Выбрать главу

Все что от меня осталось — куски памяти. Я обречён смотреть. Я заперт. Но они не отзываются в душе никак. Как будто она ушла из тела.

Я хотел бы почувствовать, хотел бы любить. Но внутри лишь пустое пространство, небытие, мрак.

 

***

Бывают моменты, когда меня охватывает странное чувство. Это не страх, нет. Но особая форма отчаяния. Словно я теряю себя в акте изменения. В деятельном созерцании я становлюсь другим, вижу другие миры — умопостигаю их через внутреннее видение. Они идеальные, яркие, исполненные величия, неописуемой красоты, и сообщают о чем-то важном. Но все это проходит мимо. Будто я осознаю собственную никчемность, пребывая отдельно от лона божественного совершенства. Как одиночество в ощущении присутствия чего-то незримого, куда более настоящего чем ты сам. И легче доказать его существование, чем свое.

 

***

Сладкое страдание. Боль удовольствия. Рай без света — это ад.

Ты живёшь в сомнениях. Не питаешь иллюзий найти Истину. Но душа твоя, таинственная как мутная река, обвалакиваемая густым белым туманом, всегда распахнута для новых знаний. Отвага, воля и сила незаменимые союзники в твоём странствии. Но не стоит пренебрегать и смирением, которое порой важнее всякого другого качества, и в иной раз спасет тебя от неизбежной гибели.

Всегда помни, дорогой друг, всякий раз когда будешь вспоминать обо мне: в одиночестве бойся только самого себя.

 

***

— Кто же я такой? Выживший из ума шут, волеизъявивший покончить с этим деспотическим балаганом [бес]порядка и приступить к цели устранения его внутри и вне себя.

— Каким образом? 

— В первую очередь, через каверкание их знаков и символов, которыми они так дорожат и судорожно цепляются за них своими мокрыми от страха руками. Разбивание их крохотных догм и смешных напутственных слов, обращенных к тебе, словно в назидание идущему долгим путем. Куда? В самую гущу пустого ничтожного вымысла, где отсутствие являет само богатство их непомерно разросшегося эгоизма, которым они упиваются, как жадные волки кровью жертвы. Сейчас я буду разрушать их примитивно выстроенный мир-систему, о которой представление есть лишь в виде фреймов, идеологий, животных инстинктов, заложенных в них, и словах, ускользающих и грубых. Это будет вечная рекурсия: бить по смыслу бессмыслицей, из их выхолощенной формальной светской религии создавать новую и разрушать, дробить на фракталы, вычленяя из нее все несовершенства и доводя ее до состояния ничто, не имеющего ничего схожего с этим миром, как миром черного квадрата Малевича. Чтобы каждый понял, чему он служит.

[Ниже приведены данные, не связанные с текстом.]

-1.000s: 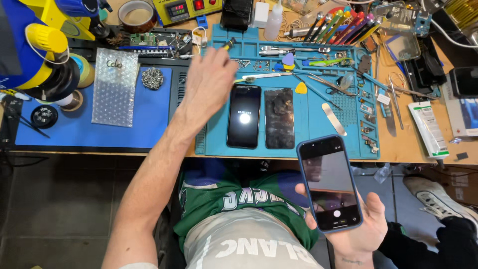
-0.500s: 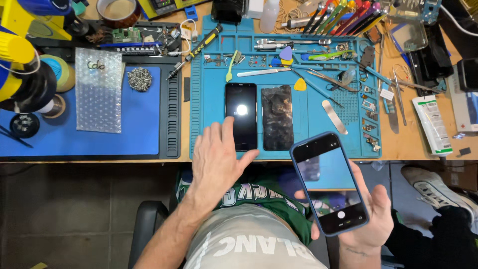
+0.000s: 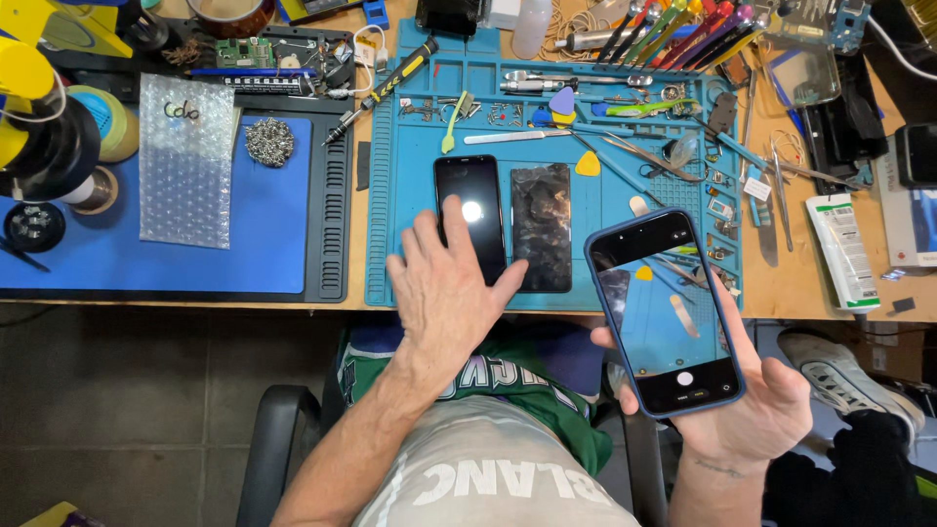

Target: The person applies adhesive to a smartphone frame, attaches a screen, and presses the edges to secure it. They then peel off a protective film, test the screen, and secure the device with rubber bands.

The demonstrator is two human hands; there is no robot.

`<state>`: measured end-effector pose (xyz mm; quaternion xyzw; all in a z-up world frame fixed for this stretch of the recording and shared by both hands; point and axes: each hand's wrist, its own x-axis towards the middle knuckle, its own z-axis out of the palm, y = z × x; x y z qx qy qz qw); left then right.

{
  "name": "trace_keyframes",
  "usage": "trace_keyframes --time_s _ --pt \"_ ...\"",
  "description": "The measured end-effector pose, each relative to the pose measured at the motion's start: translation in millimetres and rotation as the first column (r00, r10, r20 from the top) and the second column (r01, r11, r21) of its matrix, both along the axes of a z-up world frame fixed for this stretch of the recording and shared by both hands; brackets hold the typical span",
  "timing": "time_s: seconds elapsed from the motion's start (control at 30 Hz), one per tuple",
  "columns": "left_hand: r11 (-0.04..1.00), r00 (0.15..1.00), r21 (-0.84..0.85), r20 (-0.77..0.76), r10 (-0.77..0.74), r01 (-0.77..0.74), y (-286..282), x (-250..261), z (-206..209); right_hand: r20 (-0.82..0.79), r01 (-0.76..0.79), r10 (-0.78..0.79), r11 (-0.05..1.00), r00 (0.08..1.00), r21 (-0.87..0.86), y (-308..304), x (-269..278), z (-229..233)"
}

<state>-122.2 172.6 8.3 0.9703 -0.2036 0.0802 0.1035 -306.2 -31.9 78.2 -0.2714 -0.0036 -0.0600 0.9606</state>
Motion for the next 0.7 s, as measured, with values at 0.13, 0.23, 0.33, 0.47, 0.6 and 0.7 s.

— Но сможешь ли ты это сделать?

— Нет, не смогу. Я в это играю не от желания, но в сущности потому что подражаю абсурдности современного мира, ибо к иному пока приобщиться не сумел. Это мое священнодействие без маски.

 

***

У нас очень странный невероятно абсурдный мир, в котором с таким негативом запрещают священникам в школах вести нравственные беседы с детьми, но не возмущаются тому, как стремительно и дерзко детей порабощает современная массовая культура. Как она берет их под свое крыло и кормит своим дерьмом, образуя их по своему образу и подобию. Да, этими маленькими неокрепшими, только вступившими в наш мир, мальчишками и девчонками не занимаются их родители, не занимаются учителя, но больше того - им не дают возможности раскрыться самим, искать и двигаться в правильном направлении, вдобавок совращая и путая их, словно этот мир вознамерился своей кровожадной каннибальской целью изничтожить этих юных и доверчивых ребятишек. И это дико смешно, если бы не было так печально. Всякий раз думая об этом, вспоминаю легенду о плачущем Гераклите и смеющемся Демокрите. Как можно спокойно глядеть на всё это?

 

***

В современной музыке между исполнителем и его слушателями царят отношения садомазохистской любви. Всё чаще это становится особенно заметно в примитивной рэп музыке. Это лежит на поверхности: в самом поведении «певца», в строчках его песен, во всем его вульгарном псевдо творчестве сквозит эта идея превосходства, презрения и ненависти к влюбленной в него толпе, которая как будто негласно установила молчаливое согласие быть униженными, облеванными его непомерно выросшим эго. И эта совершенно нелепая ангажированная любовь и лебезение перед непримечательным пустым безвкусным субъектом, приобретшем славу не за талант и заслуги, а лишь за счёт неоправданно огромного числа поклонников, заставляет задуматься о мысли Ницше: оставьте народ и народы идти своей тёмной дорогой.